◆ Task item
Once the line with "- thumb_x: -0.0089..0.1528" is found in the material, write out that line and every later line exactly, through the end.

◆ Source data
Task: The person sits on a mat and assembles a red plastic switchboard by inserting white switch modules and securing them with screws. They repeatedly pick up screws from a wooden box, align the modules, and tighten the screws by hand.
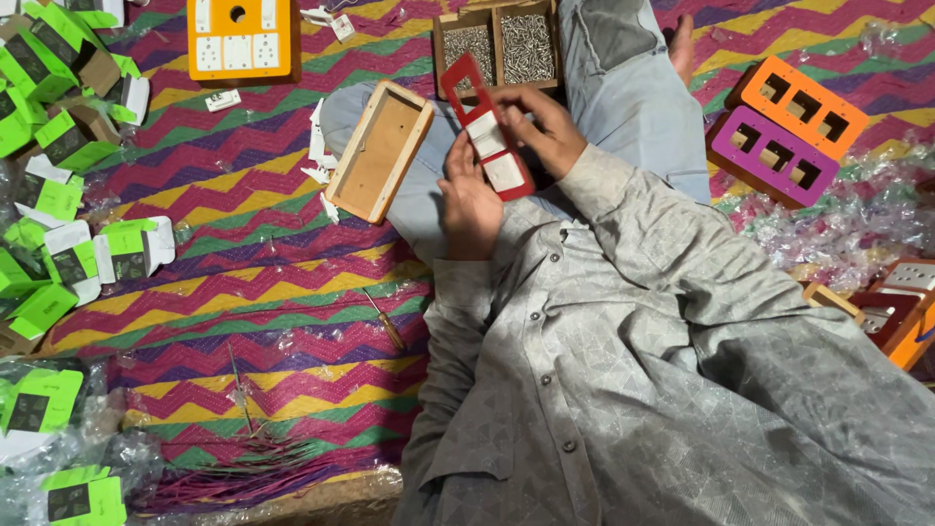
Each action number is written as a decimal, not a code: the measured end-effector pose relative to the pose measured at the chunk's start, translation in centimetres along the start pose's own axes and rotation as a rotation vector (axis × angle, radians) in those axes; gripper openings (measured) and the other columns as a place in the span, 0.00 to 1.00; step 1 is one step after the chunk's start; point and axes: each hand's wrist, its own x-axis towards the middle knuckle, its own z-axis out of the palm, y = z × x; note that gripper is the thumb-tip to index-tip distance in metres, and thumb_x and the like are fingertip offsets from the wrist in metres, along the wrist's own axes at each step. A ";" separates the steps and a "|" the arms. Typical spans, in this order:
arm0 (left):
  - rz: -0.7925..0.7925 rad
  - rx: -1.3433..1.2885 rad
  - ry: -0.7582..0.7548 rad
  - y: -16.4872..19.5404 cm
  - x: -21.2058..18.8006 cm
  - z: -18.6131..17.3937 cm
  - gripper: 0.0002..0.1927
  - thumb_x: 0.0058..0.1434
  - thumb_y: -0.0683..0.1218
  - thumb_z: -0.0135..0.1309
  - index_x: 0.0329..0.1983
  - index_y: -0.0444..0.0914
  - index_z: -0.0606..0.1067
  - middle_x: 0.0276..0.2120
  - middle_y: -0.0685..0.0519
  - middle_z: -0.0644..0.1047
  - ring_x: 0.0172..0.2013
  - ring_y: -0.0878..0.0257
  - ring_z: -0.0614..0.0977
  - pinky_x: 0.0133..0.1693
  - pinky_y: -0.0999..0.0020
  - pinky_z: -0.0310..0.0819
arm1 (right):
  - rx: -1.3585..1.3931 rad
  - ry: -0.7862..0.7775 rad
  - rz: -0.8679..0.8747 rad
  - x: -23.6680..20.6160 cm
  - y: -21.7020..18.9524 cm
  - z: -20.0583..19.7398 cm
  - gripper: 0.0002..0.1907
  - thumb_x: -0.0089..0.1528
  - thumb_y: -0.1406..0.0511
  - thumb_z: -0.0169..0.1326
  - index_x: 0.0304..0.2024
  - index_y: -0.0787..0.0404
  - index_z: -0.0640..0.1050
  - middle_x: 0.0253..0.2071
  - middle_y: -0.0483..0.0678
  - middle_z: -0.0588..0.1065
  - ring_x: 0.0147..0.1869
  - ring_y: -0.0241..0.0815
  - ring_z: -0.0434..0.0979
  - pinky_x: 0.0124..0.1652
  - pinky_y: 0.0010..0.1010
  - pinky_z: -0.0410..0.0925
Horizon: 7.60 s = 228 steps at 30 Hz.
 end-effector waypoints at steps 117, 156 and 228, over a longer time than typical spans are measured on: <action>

◆ Finished task
  - thumb_x: -0.0089..0.1528
  - thumb_y: -0.1406..0.0511
  - thumb_z: -0.0169..0.1326
  - index_x: 0.0304..0.2024
  - index_y: -0.0787..0.0404
  - index_z: -0.0640..0.1050
  - middle_x: 0.0253..0.2071
  - middle_y: -0.0483..0.0678
  - middle_z: -0.0588..0.1065
  - ring_x: 0.0147..0.1869
  - ring_y: -0.0241..0.0815
  - ring_z: -0.0434..0.0979
  - pinky_x: 0.0124..0.1652
  - pinky_y: 0.0010..0.1010
  - pinky_z: -0.0410..0.0925
Horizon: 7.60 s = 228 steps at 30 Hz.
 end-effector waypoints at steps 117, 156 and 228, over a longer time than typical spans are measured on: <action>

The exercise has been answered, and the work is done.